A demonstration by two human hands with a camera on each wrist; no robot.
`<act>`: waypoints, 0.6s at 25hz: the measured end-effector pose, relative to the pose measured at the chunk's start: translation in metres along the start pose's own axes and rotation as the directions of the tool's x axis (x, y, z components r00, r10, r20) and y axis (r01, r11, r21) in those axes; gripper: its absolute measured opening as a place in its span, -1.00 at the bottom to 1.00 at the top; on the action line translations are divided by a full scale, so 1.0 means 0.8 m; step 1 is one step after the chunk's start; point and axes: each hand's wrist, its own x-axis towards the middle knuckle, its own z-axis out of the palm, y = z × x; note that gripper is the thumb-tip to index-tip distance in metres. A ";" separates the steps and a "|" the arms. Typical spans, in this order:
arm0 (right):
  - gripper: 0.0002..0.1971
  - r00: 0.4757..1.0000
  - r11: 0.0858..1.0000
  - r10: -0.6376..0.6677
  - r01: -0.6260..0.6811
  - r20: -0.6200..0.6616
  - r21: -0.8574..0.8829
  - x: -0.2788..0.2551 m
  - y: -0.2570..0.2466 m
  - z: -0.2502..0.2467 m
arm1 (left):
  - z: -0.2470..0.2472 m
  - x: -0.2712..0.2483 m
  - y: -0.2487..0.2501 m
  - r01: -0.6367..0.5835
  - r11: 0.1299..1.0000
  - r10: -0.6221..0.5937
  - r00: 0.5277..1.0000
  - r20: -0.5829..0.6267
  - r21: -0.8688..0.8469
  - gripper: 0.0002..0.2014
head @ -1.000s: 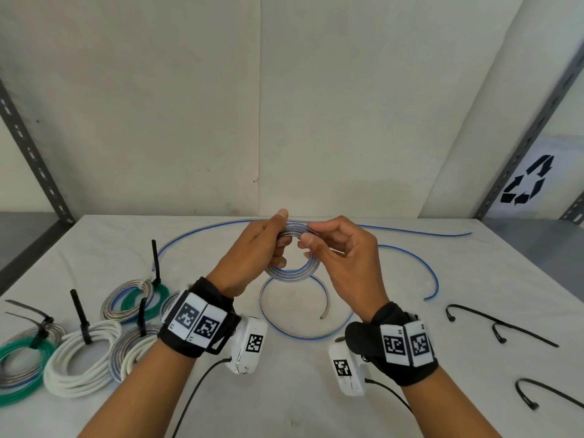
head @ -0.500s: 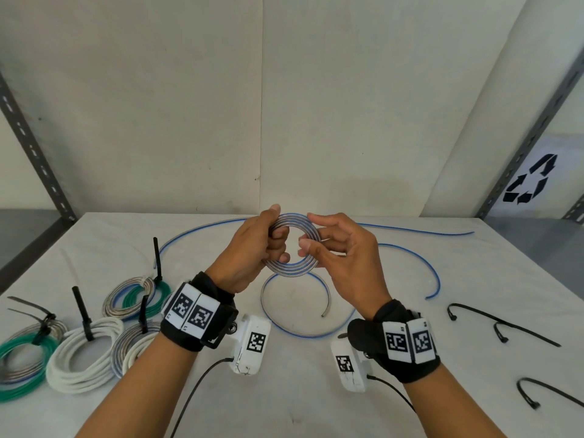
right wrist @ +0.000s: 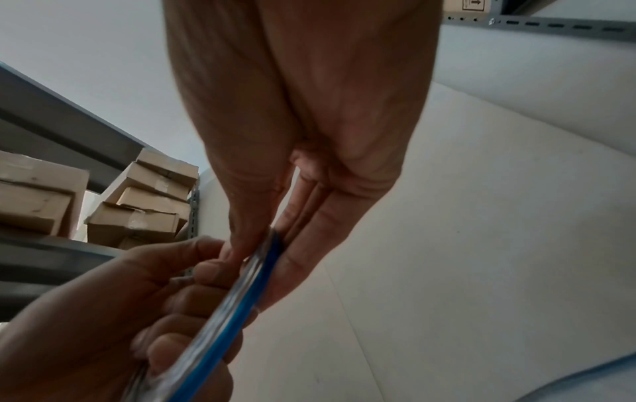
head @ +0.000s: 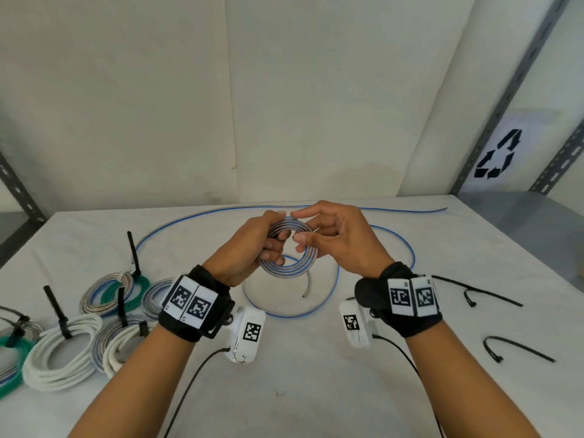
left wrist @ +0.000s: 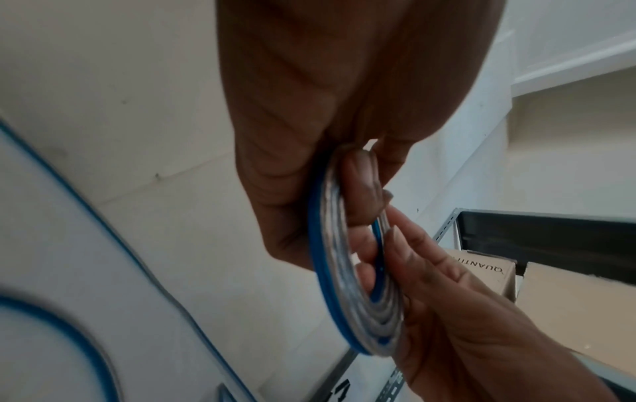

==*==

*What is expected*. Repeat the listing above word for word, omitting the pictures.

*Solution to this task*.
A demonstration by two human hands with a camera on each wrist; no robot.
`<act>`: waypoints, 0.6s at 25hz: the measured end-effector pose, relative to the pose measured at the chunk's start: translation in metres along the start pose's own axes and rotation as the directions of the tool's x axis (x, y, z components r00, r10, r20) and y axis (r01, r11, r21) in those axes; gripper: its absolute measured opening as a place in its span, -1.00 at the bottom to 1.00 at the top; on the action line translations are divided by a full scale, so 1.0 means 0.8 m; step 1 is one step after the chunk's start; point and axes: each hand's wrist, its own x-axis towards the middle knuckle, its own z-axis out of the palm, y = z × x; note that gripper is the thumb-tip to index-tip distance in metres. A ";" separates the steps and a "|" the arms. Typical spans, in this order:
arm0 (right):
  - gripper: 0.0002..0.1971
  - r00: 0.4757..1.0000
  - r11: 0.0858..1.0000
  - r10: -0.6376..0.6677
  - r01: -0.6260..0.6811
  - r20: -0.6200..0.6616
  - r21: -0.8574..0.8829
  - x: -0.2788..0.2551 m
  - y: -0.2570..0.2466 m
  - z: -0.2502..0.2467 m
arm1 (left):
  - z: -0.2470..0.2472 m
  - x: -0.2712..0.2483 m
  - y: -0.2487..0.2501 m
  - r01: -0.6367..0.5835
  - r11: 0.1299..1.0000
  - r10: -0.6221..0.5937
  - r00: 0.5277..1.0000
  - r20: -0.5829..0.6267
  - r21: -0.8688..0.8469
  - gripper: 0.0002..0.2014
head @ -1.000s: 
head @ -0.500s: 
right wrist @ +0.000s: 
head @ +0.000s: 
left wrist @ +0.000s: 

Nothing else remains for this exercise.